Anushna Prakash, also of Zillow, reports that rental concessions are starting to fade as summer demand picks up, with only 35% of May listings on Zillow offering incentives like free rent or parking. This is still a record high for the month, but down from 41% in winter. The return to seasonal norms follows last year’s construction boom, which had spiked concessions. Cities like Austin (63%), Charlotte (62%), and Denver (61%) still lead in deals, while Buffalo (9%) and New Orleans (11%) offer the fewest. Fewer new apartments under construction means less pressure on landlords to entice renters.
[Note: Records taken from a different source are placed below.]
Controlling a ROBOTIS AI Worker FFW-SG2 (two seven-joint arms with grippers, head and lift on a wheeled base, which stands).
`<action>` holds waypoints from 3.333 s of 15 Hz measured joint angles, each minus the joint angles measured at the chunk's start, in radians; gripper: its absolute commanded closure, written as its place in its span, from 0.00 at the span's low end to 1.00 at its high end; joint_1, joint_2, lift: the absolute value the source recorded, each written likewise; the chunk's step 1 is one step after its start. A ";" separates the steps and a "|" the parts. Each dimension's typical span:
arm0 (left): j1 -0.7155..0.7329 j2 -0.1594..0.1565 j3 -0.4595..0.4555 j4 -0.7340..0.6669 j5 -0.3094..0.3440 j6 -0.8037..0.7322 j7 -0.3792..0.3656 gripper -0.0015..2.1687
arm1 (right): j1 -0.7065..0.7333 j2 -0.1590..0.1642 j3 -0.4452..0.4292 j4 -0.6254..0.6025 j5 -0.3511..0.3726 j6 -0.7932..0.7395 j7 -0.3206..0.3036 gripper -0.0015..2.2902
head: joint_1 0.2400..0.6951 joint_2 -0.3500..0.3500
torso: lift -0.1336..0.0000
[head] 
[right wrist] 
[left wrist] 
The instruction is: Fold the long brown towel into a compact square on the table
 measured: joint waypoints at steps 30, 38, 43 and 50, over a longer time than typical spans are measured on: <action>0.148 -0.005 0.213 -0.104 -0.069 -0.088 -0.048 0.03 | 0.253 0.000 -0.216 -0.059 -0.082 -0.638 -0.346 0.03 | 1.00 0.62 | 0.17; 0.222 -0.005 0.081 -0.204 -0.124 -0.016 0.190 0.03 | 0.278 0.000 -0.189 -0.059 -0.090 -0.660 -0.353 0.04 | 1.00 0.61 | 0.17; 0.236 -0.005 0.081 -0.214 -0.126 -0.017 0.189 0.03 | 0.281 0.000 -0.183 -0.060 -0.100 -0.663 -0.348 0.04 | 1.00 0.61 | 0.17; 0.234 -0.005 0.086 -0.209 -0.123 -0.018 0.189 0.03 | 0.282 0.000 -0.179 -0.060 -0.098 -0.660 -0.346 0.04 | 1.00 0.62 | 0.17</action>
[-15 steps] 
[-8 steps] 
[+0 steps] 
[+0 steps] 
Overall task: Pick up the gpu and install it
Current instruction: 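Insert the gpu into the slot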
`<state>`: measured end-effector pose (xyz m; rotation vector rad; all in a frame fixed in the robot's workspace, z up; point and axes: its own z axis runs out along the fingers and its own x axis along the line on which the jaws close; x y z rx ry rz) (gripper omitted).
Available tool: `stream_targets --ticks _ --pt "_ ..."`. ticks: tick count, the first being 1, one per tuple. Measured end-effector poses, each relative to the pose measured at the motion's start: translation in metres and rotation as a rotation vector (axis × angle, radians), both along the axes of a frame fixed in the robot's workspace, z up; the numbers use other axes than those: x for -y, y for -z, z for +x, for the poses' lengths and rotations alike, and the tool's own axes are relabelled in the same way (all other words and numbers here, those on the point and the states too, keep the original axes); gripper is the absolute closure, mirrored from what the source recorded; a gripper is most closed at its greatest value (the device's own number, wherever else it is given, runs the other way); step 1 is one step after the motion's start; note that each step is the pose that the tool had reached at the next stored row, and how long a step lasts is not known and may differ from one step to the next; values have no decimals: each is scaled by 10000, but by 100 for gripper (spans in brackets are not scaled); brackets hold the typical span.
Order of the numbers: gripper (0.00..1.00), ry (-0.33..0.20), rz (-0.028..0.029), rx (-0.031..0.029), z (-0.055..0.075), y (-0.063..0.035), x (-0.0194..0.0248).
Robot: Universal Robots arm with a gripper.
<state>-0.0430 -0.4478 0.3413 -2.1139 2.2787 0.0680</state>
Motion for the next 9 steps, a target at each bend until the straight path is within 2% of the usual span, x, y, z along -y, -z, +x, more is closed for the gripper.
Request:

Evie Steele of CNBC reports that suburban renting is rising as homeownership slips further out of reach for many Americans. Between 2018 and 2023, 15 major suburbs shifted to majority-renter populations, with places like Frisco, McKinney, and Grand Prairie, Texas, each adding over 5,000 renter households. In Dallas’ suburbs, rentership surged 17.6%, more than twice the city’s growth rate. High mortgage rates, now near 7%, and elevated home prices have pushed many would-be buyers into rentals, especially in single-family homes that offer space without long-term financial commitment.
Finally, Kristen Smithberg of Globe St reports that class A apartment occupancy hit 95.7% in May, the highest since June 2022, as renters delay home purchases amid high mortgage rates and prices. This marks a shift from pre-pandemic norms when Class C units led in occupancy. All classes—A, B, and C—are now above their pre-COVID averages, driven by strong rental demand and record new supply. Slower rent growth and leasing incentives have made high-end units more accessible, particularly in Sun Belt markets.